しかし、その像が浮かんでくるというだけで、武田信玄になったかのように思えてきたことは、主人公に、一つの覚悟を与えることになった。
「どうせ現代に戻っても、先の見えない世界。だったら、こっちの世界で一旗揚げて、俺が武田信玄になってやろうじゃないか」
と思ったのだ。
もちろん、よほどのポジティブな考え方でなければ、そんな考えに至るわけはないだろう。
いくら、タイムスリップしてきて、戻り方も分からないという感覚だったとしても、群雄割拠の戦国で、逃げ出したい衝動に駆られているのは間違いないが、なぜか、混乱している頭が、冷静になってきているのを感じた。
「まるで、脳が二つあるかのようだ」
と感じた。
その時、
「もう一人の自分が存在しているのではないか?」
と感じたが一瞬だった。
もう少しいろいろ考えられれば、その先が見えたかも知れないと思ったのは、もっと後になってからのことだった。

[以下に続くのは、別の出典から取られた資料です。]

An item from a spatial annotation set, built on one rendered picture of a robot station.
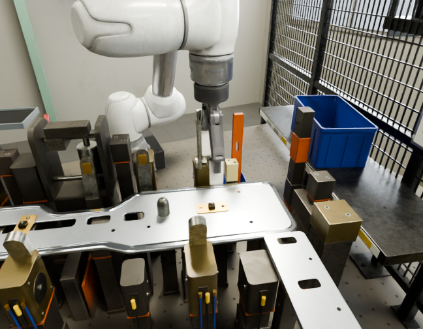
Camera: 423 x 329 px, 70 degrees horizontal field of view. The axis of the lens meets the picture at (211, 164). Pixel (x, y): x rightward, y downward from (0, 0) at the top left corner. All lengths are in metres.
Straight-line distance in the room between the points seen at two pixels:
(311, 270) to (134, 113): 1.07
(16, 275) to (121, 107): 0.94
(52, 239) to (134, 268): 0.22
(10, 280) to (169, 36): 0.52
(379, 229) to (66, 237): 0.72
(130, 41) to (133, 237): 0.44
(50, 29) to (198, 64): 3.15
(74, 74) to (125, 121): 2.35
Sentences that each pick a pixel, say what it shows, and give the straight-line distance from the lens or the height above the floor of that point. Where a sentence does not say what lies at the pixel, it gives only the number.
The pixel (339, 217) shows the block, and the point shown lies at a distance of 0.75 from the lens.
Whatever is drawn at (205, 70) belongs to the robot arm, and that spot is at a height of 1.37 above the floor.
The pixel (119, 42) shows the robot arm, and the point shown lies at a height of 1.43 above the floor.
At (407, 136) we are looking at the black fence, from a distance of 0.99.
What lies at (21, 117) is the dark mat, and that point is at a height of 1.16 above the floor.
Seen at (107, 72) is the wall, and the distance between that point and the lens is 3.80.
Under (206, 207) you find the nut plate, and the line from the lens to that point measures 0.81.
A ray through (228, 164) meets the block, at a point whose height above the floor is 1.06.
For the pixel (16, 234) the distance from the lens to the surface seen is 0.70.
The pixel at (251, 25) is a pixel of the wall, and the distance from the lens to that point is 4.36.
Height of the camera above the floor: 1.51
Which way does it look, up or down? 31 degrees down
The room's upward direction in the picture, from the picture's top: straight up
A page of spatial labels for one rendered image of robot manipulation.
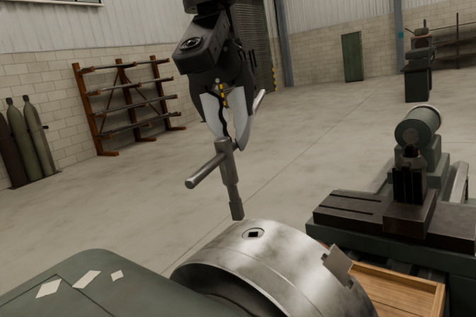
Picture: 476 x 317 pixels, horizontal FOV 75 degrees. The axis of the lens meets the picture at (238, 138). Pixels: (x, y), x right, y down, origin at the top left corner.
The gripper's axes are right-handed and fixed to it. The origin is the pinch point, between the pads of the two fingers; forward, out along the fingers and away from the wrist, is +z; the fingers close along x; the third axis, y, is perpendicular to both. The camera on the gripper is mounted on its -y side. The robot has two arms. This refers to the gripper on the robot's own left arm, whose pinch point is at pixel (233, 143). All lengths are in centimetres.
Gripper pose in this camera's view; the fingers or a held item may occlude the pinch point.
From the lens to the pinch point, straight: 44.1
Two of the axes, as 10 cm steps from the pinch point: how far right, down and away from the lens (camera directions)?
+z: 2.0, 9.6, 2.0
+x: -9.3, 1.1, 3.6
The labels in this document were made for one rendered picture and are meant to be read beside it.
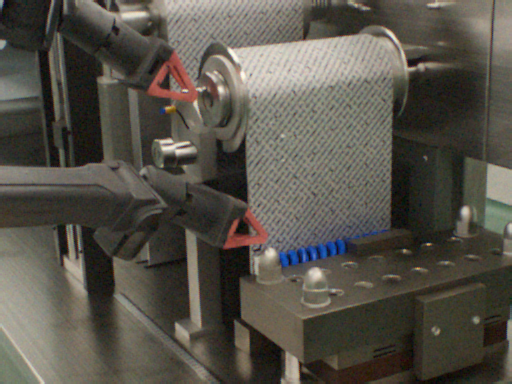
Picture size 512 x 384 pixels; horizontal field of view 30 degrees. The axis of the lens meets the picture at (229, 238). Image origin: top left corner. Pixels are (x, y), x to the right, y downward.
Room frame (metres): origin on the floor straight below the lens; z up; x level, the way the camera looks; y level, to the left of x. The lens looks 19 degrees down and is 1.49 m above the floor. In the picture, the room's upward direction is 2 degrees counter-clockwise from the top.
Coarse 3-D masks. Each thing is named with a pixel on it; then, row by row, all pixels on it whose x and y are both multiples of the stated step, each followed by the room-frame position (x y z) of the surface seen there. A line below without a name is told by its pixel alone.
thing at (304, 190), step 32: (352, 128) 1.29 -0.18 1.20; (384, 128) 1.31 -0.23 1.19; (256, 160) 1.22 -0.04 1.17; (288, 160) 1.24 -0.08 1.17; (320, 160) 1.27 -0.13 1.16; (352, 160) 1.29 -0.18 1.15; (384, 160) 1.31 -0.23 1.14; (256, 192) 1.22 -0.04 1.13; (288, 192) 1.24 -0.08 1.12; (320, 192) 1.26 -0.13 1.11; (352, 192) 1.29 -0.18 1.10; (384, 192) 1.31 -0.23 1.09; (288, 224) 1.24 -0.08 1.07; (320, 224) 1.26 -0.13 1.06; (352, 224) 1.29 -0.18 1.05; (384, 224) 1.31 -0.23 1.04
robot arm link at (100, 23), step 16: (64, 0) 1.22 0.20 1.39; (80, 0) 1.20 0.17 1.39; (64, 16) 1.19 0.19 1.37; (80, 16) 1.18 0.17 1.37; (96, 16) 1.20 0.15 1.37; (112, 16) 1.22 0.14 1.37; (64, 32) 1.19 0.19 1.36; (80, 32) 1.19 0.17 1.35; (96, 32) 1.19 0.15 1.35; (112, 32) 1.21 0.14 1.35; (96, 48) 1.20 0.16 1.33
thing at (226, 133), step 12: (384, 48) 1.35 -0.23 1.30; (216, 60) 1.27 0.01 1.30; (228, 72) 1.24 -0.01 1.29; (396, 72) 1.33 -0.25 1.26; (396, 84) 1.33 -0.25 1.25; (240, 96) 1.22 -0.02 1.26; (396, 96) 1.33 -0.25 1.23; (240, 108) 1.22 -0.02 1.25; (216, 132) 1.27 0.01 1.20; (228, 132) 1.24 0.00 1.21
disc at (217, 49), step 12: (216, 48) 1.27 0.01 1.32; (228, 48) 1.25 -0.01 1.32; (204, 60) 1.31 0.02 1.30; (228, 60) 1.24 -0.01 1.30; (240, 72) 1.22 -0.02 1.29; (240, 84) 1.22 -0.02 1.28; (240, 120) 1.22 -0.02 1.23; (240, 132) 1.22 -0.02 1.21; (228, 144) 1.25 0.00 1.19; (240, 144) 1.22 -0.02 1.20
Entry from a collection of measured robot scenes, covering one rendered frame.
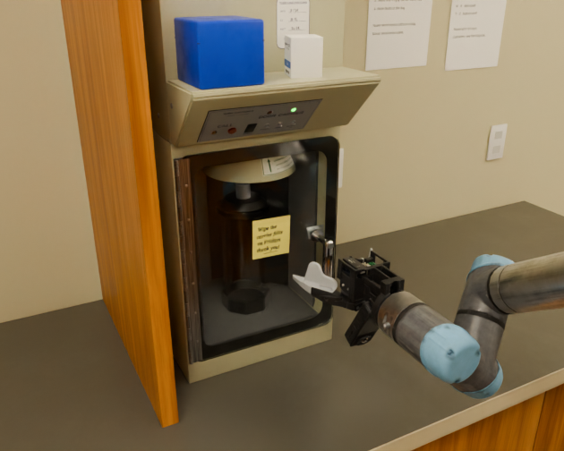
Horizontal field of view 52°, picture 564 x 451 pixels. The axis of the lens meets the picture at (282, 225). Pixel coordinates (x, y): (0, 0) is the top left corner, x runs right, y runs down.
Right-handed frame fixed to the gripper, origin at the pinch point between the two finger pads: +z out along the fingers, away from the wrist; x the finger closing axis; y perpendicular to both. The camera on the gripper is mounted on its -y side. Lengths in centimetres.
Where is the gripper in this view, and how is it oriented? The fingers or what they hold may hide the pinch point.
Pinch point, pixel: (327, 270)
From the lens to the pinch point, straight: 109.6
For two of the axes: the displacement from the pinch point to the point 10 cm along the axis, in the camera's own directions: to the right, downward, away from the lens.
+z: -4.6, -3.5, 8.1
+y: 0.0, -9.2, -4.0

「ひょっとすると、帰れるタイミングだったのかも知れない」
と感じたからだった。
だが、忘れてしまったものはしょうがない。違和感がありながらも、先に進むしかなかった。
ただ、一つ言えることは、
「この時代において、今の立場を失えば、その瞬間から生きていくことはできないのではないか?」
ということであった。
冷静に考えればすぐに思いつく。
何と言っても、自分という存在はこちらの世界では、存在しないのだ。
「武田信玄としてであれば、存在も違和感を持つ人はおらず、持ったとしても、まわりすべてに違和感がないのだから、一人がワイワイ言っても、どうなるものでもない」
といえるだろう。
「気が狂った」
と思われても仕方なければ、違和感を口にすることは自殺行為でもあった。
何しろ違和感を持った相手が主君であれば、それも仕方のないこと。武田信玄の否定は、
「死を意味する」
ということになるのだった。
ちょうど高校生の時の武田信玄というと、まだ、武田晴信といっていた時代であり、元服はしていたが、当主は父親の信虎だった。